Ekivia’s eyes darted involuntarily from Iakedrom’s face and the parrot in his hands, expression uncontrolled, eyes fear-filled.
“I’ll give you ten seconds to decide,” Iakedrom said. “If you don’t give me some answers by the end of those ten seconds then I will destroy more than seven thousand irreplaceable memories. One.”
Iakedrom counted. “Two.“ Not too quickly. “Three.” Not too slowly. “Four.” watching Ekivia’s expression closely. “Five.” Her brow furrowed. “Six.” Her fists and jaw clenched. “Seven.” She took a deep breath. “Eight.” And Iakedrom knew he had her.
“Wait,” Ekivia said, slumping in her chair.

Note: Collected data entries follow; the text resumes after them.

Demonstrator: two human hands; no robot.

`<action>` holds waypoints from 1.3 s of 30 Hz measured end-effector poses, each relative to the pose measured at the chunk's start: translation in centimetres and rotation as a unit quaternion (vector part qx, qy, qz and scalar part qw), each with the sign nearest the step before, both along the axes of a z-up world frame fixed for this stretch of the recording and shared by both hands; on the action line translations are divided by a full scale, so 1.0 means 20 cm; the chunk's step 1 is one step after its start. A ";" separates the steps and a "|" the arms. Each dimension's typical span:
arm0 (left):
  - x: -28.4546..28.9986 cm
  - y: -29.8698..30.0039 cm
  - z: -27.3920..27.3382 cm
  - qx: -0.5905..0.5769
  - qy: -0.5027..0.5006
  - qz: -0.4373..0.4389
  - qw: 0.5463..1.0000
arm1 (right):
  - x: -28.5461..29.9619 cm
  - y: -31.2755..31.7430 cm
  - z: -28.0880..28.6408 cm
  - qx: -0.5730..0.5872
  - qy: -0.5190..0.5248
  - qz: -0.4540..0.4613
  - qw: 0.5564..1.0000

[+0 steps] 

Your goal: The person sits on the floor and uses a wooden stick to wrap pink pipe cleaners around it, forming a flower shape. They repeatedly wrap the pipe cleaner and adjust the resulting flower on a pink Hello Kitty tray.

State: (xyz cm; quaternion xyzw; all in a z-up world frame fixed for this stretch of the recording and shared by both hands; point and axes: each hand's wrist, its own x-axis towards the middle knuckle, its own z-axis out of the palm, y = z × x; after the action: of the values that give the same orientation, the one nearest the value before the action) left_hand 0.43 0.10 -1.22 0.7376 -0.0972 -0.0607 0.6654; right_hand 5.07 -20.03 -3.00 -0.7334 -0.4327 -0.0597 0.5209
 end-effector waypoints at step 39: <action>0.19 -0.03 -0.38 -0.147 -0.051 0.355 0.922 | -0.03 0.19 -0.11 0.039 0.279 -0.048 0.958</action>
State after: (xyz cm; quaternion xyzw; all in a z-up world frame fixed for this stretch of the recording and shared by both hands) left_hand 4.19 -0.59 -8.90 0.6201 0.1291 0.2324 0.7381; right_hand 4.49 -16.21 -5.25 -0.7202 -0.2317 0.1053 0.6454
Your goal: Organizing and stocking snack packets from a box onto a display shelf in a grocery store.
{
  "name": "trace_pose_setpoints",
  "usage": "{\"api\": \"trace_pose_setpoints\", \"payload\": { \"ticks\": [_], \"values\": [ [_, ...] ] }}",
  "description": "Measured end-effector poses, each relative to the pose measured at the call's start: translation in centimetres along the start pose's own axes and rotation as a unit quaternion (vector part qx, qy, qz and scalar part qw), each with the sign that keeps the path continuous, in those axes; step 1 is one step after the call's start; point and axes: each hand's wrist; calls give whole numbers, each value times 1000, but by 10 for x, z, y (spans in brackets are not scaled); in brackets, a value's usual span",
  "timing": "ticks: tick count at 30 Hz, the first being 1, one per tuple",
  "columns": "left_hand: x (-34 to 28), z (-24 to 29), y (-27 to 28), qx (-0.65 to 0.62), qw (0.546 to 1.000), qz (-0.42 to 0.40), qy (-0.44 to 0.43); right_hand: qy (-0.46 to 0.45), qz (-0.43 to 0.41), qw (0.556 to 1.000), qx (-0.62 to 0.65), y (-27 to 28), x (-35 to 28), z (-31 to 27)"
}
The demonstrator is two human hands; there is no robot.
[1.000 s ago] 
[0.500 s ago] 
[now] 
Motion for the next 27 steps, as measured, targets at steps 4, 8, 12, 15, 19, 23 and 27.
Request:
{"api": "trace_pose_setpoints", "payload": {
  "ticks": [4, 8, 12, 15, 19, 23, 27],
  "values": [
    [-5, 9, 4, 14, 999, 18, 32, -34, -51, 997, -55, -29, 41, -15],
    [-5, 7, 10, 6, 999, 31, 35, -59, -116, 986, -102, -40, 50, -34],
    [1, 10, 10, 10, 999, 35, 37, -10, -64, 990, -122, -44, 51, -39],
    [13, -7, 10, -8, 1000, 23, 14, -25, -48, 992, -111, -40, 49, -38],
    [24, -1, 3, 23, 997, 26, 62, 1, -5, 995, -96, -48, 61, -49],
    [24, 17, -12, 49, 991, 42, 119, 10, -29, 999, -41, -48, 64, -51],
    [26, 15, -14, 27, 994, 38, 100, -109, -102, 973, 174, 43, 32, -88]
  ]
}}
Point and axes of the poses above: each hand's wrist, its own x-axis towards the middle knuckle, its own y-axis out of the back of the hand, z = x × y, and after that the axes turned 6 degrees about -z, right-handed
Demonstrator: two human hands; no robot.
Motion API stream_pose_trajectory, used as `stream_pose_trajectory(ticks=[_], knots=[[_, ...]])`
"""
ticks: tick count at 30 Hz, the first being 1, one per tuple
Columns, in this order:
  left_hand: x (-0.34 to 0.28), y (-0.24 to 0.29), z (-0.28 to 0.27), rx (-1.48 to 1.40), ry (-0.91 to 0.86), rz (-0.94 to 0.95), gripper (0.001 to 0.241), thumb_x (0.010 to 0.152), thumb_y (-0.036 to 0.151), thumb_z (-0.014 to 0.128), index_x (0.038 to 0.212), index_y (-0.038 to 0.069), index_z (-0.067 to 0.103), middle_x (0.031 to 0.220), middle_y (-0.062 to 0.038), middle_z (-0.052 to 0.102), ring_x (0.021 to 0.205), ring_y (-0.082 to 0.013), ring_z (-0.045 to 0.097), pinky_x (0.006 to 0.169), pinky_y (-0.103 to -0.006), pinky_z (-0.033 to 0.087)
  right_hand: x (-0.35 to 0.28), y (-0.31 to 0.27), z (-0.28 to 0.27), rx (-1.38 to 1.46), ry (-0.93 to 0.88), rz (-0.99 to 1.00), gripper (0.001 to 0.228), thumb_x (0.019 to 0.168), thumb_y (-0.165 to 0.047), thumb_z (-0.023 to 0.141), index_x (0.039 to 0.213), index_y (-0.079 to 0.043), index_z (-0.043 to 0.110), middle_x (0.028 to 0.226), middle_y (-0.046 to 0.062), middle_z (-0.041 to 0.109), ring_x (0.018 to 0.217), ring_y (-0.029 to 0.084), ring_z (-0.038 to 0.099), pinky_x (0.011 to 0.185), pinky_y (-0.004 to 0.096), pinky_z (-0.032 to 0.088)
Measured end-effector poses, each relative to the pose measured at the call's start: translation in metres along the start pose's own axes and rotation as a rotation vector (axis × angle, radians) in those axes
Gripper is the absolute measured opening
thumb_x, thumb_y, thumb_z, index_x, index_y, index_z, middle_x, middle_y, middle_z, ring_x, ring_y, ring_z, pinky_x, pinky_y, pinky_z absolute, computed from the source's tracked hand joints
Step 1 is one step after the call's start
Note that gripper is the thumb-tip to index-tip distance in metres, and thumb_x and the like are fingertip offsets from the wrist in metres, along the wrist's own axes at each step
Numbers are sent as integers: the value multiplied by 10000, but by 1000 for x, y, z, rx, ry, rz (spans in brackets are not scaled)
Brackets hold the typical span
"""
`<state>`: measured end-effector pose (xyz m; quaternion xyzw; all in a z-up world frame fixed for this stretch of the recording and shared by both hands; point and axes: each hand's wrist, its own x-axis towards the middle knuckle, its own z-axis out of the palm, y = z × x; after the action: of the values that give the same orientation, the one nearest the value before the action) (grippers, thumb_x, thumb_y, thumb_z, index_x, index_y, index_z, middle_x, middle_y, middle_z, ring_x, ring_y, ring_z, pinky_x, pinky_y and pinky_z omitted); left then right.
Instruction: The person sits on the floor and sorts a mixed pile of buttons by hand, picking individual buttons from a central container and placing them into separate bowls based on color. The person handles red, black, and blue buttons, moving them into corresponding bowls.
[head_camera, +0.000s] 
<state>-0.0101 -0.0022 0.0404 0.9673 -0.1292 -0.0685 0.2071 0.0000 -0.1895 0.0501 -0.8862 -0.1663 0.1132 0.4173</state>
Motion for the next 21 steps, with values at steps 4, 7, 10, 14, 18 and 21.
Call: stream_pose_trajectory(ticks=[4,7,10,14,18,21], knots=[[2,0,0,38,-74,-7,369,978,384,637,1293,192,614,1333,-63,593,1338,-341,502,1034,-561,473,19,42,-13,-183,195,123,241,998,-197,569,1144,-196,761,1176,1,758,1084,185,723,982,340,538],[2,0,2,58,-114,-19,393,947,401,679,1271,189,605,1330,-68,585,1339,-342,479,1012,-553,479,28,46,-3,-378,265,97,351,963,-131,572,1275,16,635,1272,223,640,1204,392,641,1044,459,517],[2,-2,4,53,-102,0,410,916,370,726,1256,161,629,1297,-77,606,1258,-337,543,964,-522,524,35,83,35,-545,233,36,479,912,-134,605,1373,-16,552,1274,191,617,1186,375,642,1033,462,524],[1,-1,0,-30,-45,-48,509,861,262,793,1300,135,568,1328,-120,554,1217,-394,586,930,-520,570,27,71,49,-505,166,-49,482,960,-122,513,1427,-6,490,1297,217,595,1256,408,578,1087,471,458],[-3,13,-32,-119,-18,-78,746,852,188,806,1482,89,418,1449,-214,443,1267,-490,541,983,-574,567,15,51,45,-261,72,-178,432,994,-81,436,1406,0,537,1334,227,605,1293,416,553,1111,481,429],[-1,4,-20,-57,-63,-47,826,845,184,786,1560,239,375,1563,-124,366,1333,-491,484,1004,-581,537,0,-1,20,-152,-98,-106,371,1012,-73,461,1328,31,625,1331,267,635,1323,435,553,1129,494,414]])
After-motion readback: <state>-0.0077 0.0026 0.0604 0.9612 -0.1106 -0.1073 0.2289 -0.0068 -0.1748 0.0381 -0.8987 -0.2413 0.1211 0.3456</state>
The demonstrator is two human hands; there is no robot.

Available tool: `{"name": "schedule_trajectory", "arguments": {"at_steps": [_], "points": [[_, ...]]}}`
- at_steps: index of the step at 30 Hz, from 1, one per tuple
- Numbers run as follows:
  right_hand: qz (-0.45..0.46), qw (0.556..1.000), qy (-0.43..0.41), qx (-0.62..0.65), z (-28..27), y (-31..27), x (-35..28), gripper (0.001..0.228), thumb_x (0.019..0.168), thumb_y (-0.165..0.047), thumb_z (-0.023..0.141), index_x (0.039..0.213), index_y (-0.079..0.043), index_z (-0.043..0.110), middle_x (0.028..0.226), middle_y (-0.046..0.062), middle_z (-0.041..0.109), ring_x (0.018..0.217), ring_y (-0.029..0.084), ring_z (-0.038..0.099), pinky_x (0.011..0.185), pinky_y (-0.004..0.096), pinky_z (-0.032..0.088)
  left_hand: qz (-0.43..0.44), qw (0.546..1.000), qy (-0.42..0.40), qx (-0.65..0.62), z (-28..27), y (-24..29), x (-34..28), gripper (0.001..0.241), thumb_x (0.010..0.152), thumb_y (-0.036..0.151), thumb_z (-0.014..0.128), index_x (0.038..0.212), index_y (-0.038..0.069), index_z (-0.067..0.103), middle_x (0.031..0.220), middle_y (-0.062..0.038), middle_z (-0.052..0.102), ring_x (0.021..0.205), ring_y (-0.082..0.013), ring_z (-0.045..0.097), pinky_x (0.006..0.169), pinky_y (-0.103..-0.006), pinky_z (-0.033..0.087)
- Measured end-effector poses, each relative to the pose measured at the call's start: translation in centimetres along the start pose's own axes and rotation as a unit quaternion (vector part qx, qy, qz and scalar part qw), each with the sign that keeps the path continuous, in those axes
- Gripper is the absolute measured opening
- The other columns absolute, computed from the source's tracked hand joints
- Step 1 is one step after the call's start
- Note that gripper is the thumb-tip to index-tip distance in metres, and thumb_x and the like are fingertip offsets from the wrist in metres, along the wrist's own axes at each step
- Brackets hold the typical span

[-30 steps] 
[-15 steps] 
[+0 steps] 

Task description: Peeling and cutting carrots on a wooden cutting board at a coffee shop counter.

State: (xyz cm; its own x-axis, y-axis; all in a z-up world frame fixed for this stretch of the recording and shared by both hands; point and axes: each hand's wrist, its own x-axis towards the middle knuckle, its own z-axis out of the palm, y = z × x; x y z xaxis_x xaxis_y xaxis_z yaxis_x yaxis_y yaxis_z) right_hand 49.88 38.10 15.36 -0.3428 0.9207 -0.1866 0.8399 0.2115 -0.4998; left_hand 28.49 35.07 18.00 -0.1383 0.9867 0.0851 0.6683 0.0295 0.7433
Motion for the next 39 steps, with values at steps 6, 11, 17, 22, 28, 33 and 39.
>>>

Iakerdom could see in her eyes that her mind was racing for some way out of this situation that didn’t involve revealing too much. “Put the bird on the table.”
Iakedrom complied. “Why don’t you just share one memory with me from this bird? Just anything. I’ll take it to the priestess as a sign of your cooperation and get her to allow me to run things from here on out. It’ll be better for both of us this way.”
Ekivia met his eyes, looking back and forth between them as though she were trying to read the truth behind his words. He was being honest, and he hoped she would see that.
She nodded, and Iakedrom put a finger on the parrot’s foot for her.
“Recall research log, day 5,809, second entry.”